— PROBLEM TO WORK ON —
A complete response lists each line of the data below that includes the word "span".

— DATASET SECTION —
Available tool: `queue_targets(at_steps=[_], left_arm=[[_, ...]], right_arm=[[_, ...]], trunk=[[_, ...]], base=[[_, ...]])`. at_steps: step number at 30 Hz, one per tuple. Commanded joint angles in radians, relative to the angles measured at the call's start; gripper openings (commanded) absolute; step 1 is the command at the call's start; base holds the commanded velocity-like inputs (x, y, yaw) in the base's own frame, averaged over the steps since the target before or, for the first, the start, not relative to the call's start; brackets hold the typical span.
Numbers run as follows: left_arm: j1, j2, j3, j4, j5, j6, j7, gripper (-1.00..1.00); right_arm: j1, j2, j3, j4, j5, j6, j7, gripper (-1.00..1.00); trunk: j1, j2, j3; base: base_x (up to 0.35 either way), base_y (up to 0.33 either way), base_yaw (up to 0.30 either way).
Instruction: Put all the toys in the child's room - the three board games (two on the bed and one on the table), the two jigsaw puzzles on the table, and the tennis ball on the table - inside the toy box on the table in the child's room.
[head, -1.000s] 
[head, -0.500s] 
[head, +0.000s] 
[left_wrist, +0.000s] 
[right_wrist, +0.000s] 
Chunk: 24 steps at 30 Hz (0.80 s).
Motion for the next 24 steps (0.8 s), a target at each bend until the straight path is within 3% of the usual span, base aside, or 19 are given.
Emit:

— WRITTEN SOLUTION —
Available tool: `queue_targets(at_steps=[_], left_arm=[[_, ...]], right_arm=[[_, ...]], trunk=[[_, ...]], base=[[_, ...]])`. at_steps: step number at 30 Hz, one per tuple. Commanded joint angles in radians, relative to the angles measured at the call's start; gripper openings (commanded) absolute; step 1 is the command at the call's start; base holds the commanded velocity-like inputs (x, y, yaw) in the base's own frame, averaged over the steps since the target before or, for the first, the start, not relative to the call's start; brackets hold the typical span.
Motion for the next 24 steps (0.8 s), a target at each bend until the straight path is within 3% of the usual span, base aside, or 19 are given.

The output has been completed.